- _TASK OBJECTIVE_
Across the records that follow, count each line holding "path", and write only the total.

- _Recorded data_
::::

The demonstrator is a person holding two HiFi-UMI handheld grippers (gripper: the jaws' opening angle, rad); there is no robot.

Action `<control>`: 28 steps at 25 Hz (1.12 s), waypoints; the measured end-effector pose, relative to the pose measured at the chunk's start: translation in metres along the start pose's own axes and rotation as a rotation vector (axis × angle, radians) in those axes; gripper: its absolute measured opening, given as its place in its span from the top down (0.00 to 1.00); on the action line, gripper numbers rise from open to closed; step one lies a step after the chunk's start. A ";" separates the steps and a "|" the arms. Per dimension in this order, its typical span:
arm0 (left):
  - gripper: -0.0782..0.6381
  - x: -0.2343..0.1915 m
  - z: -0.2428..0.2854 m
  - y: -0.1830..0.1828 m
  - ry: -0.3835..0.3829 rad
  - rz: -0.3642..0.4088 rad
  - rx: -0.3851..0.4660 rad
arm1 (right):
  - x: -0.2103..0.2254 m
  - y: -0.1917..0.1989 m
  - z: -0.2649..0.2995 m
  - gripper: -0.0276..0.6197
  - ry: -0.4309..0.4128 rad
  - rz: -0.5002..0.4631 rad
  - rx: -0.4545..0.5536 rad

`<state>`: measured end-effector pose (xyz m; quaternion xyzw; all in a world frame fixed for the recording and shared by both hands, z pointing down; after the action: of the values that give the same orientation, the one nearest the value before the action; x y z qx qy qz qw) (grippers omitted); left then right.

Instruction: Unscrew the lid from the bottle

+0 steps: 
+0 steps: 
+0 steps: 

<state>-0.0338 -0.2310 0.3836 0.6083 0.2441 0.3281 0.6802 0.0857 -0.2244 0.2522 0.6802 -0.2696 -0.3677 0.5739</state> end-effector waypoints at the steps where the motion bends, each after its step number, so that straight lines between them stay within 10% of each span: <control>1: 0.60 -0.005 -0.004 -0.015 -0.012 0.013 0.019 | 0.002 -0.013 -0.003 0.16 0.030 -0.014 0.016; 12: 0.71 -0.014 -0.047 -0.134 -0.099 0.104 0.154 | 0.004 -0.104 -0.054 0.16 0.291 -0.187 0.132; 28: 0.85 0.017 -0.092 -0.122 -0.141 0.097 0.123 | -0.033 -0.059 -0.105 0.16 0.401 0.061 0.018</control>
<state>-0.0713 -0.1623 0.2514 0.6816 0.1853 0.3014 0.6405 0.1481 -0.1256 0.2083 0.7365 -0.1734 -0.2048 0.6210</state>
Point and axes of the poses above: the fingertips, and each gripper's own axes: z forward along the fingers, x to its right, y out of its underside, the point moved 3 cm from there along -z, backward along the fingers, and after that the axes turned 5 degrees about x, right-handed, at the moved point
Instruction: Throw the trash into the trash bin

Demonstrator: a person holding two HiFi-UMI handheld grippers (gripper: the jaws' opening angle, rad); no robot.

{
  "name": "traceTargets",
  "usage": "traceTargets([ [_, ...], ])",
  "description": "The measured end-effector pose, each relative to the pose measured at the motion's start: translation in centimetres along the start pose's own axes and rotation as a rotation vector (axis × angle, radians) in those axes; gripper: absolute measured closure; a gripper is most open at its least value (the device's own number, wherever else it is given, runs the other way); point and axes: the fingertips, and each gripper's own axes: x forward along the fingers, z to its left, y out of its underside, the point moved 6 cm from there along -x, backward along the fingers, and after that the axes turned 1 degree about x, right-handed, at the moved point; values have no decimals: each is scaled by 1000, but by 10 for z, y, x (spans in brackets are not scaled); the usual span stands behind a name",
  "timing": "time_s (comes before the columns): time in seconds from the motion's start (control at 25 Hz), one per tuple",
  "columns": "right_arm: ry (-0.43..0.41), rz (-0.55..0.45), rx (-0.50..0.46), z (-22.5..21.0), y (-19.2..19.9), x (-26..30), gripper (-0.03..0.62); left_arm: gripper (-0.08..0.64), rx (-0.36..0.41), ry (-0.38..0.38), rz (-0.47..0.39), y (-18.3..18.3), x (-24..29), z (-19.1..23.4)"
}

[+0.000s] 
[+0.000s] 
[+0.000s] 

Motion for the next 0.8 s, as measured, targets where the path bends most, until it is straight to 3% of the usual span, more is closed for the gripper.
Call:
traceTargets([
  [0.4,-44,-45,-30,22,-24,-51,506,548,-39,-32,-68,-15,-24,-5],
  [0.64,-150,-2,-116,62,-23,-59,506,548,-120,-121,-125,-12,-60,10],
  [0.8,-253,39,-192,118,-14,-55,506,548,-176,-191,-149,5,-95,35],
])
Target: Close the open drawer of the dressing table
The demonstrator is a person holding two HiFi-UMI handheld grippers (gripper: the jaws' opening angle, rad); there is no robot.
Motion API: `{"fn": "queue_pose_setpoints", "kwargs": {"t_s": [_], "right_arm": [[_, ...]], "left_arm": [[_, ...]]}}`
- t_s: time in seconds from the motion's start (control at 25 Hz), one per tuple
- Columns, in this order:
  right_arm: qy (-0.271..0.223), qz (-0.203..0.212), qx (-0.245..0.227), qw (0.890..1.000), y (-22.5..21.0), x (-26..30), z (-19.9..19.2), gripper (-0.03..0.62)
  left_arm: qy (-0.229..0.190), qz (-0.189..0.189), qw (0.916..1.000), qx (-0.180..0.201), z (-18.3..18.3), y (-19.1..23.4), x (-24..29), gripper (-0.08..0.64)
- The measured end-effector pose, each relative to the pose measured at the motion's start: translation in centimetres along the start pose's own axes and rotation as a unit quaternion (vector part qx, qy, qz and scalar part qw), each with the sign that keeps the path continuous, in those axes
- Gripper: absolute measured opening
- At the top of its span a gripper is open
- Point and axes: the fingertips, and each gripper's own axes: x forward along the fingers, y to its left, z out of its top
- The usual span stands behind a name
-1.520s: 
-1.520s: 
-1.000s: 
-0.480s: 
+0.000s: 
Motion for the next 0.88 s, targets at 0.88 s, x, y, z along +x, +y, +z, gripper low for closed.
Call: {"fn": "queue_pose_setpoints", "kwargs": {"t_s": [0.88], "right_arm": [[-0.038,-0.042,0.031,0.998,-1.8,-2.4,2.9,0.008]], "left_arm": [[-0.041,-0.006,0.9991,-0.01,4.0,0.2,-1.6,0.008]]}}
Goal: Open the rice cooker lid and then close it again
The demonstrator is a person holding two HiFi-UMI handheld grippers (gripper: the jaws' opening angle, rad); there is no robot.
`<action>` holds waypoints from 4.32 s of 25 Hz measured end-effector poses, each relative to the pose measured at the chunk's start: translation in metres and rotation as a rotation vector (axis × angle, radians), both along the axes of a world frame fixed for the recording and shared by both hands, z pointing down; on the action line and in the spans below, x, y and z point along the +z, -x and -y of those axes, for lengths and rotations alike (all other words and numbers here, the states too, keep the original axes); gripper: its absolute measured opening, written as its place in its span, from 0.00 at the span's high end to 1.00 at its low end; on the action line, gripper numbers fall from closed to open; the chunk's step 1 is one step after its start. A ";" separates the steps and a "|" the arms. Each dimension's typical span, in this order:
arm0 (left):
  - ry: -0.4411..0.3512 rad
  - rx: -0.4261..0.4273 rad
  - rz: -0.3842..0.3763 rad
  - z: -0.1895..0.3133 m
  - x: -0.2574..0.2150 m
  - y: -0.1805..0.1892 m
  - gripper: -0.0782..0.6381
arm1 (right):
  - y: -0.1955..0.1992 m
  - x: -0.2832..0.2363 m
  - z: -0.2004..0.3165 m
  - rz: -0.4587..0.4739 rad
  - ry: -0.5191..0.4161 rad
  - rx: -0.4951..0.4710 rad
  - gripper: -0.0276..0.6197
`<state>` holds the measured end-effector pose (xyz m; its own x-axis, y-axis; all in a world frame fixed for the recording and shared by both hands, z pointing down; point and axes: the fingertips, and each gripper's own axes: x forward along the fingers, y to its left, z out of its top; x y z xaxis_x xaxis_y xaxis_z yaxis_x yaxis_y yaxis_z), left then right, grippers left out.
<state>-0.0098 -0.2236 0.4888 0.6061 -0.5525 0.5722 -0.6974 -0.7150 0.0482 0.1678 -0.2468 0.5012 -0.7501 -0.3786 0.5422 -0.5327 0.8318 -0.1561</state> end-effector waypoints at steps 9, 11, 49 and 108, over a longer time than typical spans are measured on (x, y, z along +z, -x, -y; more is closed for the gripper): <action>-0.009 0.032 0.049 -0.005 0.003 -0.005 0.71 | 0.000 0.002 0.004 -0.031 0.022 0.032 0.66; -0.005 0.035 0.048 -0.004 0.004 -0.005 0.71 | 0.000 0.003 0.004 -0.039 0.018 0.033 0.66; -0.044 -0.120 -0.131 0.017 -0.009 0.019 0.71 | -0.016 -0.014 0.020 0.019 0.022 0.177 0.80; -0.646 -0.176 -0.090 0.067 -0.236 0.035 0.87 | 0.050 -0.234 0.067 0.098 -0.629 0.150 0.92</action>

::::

- _EXPECTED OUTPUT_
2